ENTRIES SUPPLIED –
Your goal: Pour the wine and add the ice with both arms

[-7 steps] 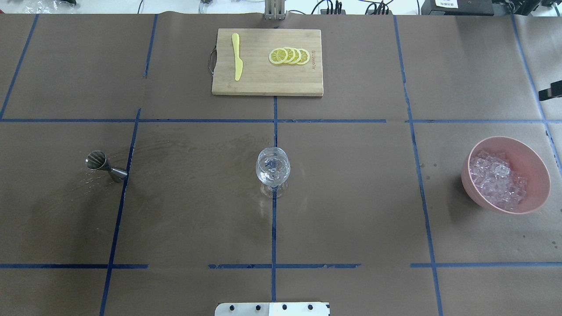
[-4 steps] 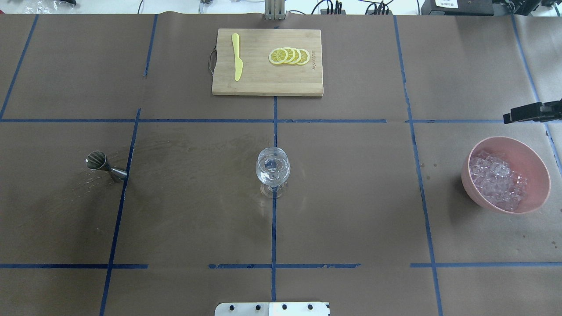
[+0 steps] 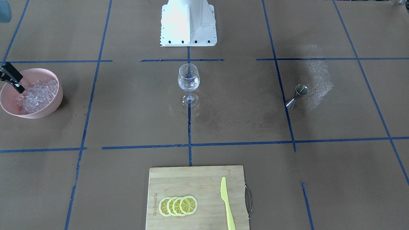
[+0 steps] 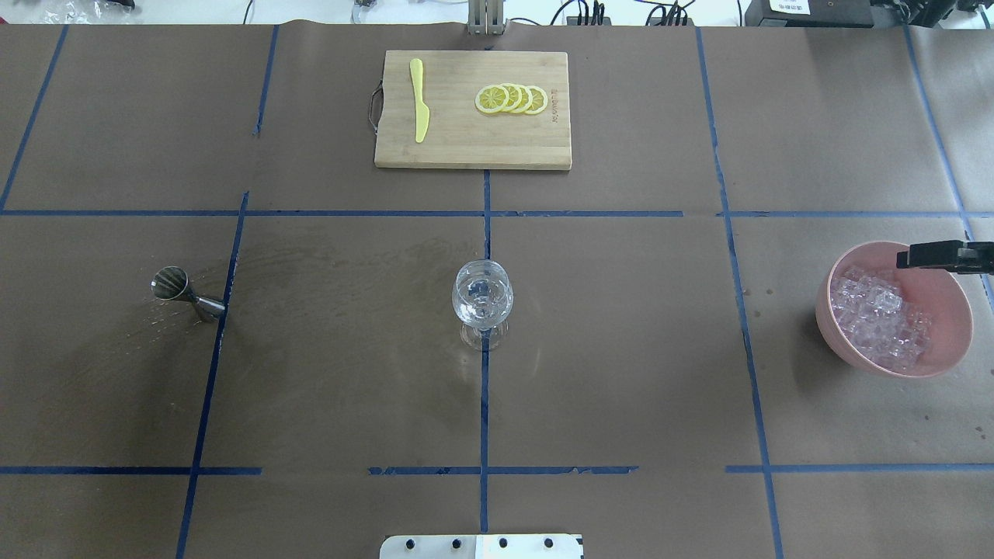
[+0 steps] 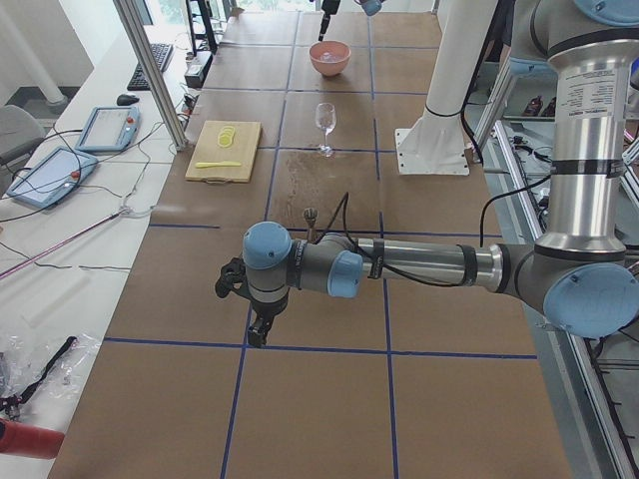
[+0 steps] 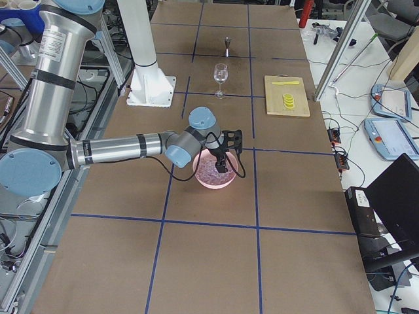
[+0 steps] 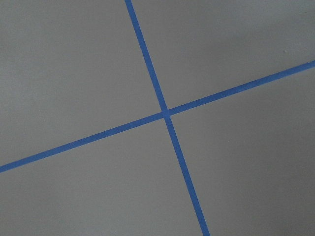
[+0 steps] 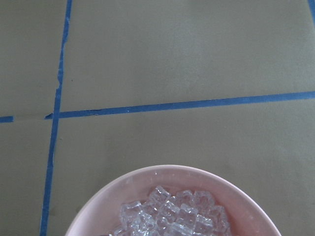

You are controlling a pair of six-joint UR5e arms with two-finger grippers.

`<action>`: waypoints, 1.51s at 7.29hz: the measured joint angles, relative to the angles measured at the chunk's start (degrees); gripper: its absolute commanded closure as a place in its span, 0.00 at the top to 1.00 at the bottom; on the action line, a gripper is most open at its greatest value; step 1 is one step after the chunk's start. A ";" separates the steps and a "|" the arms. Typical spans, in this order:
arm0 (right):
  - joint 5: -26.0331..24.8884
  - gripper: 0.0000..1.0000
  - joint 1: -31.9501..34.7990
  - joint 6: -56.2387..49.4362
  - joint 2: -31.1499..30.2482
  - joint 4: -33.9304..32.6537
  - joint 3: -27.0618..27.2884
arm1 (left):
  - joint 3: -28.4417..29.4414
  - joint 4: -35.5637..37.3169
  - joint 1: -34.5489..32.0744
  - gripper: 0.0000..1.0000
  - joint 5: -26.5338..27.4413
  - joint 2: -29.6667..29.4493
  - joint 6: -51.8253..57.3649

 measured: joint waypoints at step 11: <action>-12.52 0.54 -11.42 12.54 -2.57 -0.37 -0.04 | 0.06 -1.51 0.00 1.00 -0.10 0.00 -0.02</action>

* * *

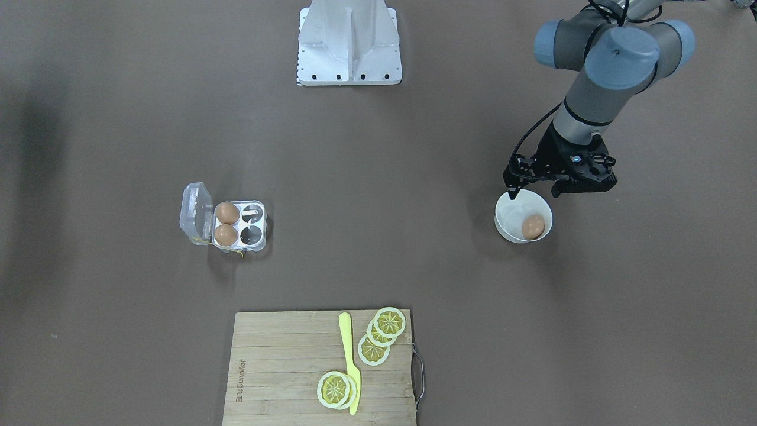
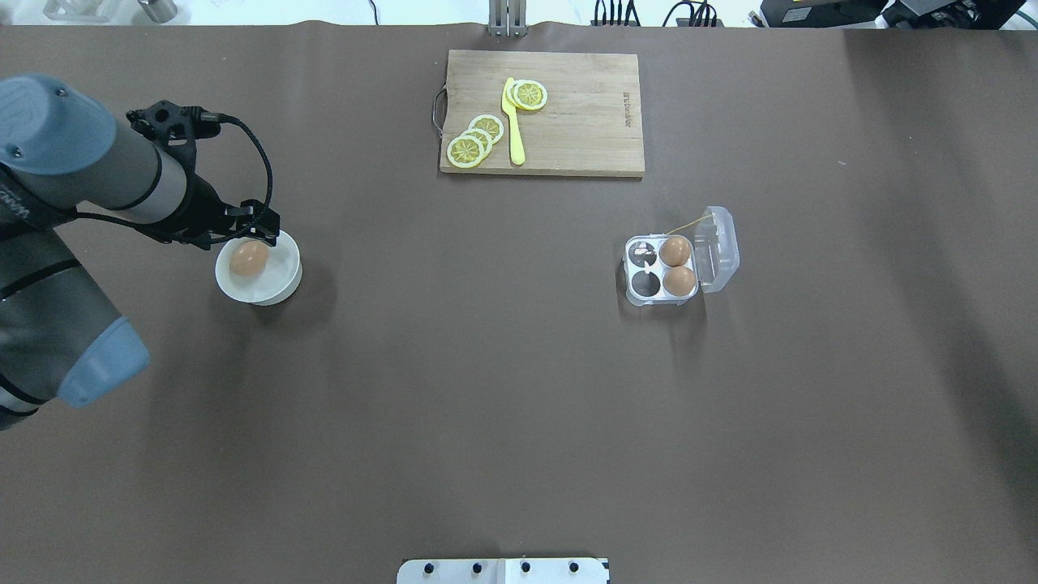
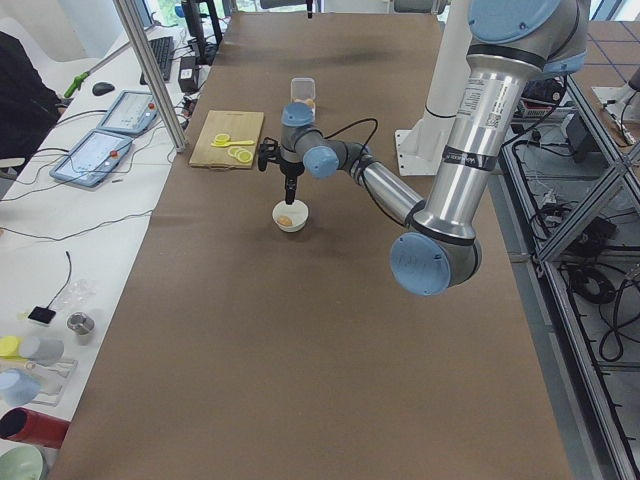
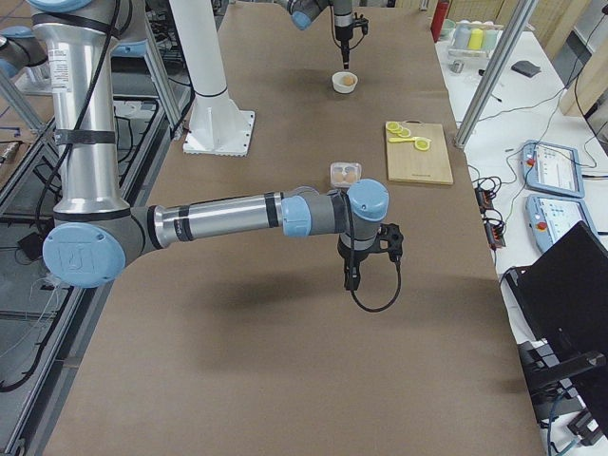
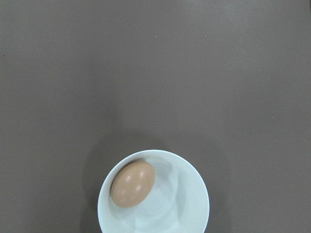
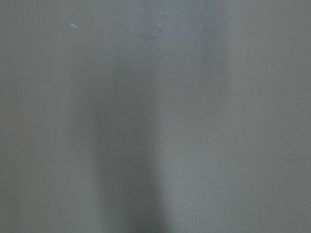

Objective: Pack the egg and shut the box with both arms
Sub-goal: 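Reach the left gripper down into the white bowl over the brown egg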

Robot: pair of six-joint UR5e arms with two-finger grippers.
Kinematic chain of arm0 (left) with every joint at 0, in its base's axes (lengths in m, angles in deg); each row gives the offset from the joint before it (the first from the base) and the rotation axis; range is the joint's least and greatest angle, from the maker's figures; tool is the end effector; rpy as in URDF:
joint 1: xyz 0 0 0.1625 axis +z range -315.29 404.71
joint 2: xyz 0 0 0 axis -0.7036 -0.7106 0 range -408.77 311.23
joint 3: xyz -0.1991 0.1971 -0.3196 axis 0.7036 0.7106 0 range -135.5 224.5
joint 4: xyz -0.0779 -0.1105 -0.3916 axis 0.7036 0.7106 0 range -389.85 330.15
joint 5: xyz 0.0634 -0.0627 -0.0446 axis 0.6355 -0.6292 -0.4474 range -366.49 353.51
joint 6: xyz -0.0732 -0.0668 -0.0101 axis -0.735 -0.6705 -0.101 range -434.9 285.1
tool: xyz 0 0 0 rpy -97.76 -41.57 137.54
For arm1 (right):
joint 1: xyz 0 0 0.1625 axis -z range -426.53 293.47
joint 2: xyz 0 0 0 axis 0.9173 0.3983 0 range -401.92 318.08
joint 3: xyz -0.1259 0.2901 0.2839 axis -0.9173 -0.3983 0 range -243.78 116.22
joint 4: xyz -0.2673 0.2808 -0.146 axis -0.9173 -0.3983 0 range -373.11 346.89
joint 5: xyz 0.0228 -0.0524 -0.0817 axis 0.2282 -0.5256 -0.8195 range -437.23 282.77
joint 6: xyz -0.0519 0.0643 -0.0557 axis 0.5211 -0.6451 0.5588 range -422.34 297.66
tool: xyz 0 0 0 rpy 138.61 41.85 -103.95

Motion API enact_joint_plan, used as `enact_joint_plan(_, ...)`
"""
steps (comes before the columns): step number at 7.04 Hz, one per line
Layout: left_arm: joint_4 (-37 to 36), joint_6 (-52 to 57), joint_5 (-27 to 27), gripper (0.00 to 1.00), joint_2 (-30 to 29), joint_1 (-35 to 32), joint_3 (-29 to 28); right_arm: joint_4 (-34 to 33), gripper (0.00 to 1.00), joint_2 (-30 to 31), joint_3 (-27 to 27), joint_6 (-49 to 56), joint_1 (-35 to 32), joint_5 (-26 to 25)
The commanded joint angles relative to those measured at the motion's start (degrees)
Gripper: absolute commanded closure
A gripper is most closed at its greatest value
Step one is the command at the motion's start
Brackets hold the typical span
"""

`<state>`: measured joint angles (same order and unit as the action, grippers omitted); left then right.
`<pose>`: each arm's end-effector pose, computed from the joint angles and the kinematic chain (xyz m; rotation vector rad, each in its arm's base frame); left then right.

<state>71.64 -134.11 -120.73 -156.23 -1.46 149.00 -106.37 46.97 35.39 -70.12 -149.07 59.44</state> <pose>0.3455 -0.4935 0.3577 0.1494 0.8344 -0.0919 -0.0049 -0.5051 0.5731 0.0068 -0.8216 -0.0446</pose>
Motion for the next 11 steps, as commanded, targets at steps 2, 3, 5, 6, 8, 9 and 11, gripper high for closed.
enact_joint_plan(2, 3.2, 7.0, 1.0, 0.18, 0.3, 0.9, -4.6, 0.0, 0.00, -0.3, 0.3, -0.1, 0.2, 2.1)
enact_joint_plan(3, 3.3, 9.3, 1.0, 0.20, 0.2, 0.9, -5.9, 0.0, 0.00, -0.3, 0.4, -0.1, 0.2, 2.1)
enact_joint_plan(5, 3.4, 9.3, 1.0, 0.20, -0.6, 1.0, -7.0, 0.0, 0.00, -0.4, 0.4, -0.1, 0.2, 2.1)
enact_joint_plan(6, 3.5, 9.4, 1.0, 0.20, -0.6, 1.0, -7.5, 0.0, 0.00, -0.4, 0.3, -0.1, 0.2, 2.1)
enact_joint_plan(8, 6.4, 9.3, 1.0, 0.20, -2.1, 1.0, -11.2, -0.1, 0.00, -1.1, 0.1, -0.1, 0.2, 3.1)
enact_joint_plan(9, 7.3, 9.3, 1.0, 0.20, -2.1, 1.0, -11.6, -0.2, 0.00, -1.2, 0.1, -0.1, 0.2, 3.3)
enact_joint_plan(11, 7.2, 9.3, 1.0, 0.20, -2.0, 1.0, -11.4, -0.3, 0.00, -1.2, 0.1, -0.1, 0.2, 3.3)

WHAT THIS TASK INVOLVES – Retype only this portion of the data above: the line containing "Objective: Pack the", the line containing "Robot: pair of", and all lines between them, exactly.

REPLY TO THE EXERCISE –
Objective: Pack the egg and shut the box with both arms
Sub-goal: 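Reach the left gripper down into the white bowl over the brown egg
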
Robot: pair of six-joint UR5e arms with two-finger grippers.

That concludes the exercise.